PROBLEM DESCRIPTION:
Look through the listing and locate every line containing the word "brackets"; copy those lines.
▼▼▼
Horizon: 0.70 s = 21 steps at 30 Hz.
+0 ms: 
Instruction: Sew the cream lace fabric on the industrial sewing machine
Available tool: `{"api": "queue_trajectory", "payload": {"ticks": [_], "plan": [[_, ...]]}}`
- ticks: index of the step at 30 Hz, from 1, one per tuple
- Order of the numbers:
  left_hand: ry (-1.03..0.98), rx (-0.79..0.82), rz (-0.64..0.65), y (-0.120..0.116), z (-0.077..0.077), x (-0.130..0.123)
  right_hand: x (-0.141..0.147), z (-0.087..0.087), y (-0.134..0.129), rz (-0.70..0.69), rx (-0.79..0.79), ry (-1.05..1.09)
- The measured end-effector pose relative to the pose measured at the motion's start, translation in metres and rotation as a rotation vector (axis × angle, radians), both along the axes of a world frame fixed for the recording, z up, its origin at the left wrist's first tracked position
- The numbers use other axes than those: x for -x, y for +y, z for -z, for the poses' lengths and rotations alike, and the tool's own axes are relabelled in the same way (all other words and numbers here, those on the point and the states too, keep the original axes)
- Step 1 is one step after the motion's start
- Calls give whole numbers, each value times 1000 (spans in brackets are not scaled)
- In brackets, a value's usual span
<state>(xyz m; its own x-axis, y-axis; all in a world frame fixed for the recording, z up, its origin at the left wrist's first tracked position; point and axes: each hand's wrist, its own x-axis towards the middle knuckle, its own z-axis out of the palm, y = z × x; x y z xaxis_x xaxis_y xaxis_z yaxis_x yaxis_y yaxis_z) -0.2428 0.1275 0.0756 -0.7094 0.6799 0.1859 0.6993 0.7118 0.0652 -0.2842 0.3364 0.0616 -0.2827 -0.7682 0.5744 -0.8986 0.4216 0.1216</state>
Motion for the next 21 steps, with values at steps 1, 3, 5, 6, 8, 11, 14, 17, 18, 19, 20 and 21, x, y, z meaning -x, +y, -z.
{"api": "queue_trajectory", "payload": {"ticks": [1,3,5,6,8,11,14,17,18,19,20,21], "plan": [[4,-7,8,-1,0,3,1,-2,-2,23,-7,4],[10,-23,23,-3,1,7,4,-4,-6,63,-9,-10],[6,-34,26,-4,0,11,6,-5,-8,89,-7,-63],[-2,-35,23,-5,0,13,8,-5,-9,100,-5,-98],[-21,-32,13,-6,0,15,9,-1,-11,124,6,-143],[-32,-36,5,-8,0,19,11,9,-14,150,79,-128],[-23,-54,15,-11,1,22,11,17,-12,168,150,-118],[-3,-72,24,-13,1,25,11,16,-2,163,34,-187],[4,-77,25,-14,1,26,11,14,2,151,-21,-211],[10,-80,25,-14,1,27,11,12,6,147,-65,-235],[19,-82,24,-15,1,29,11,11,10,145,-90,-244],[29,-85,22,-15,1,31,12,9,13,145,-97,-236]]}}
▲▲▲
THE ANSWER:
- Calls give whole numbers, each value times 1000 (spans in brackets are not scaled)
- In brackets, a value's usual span

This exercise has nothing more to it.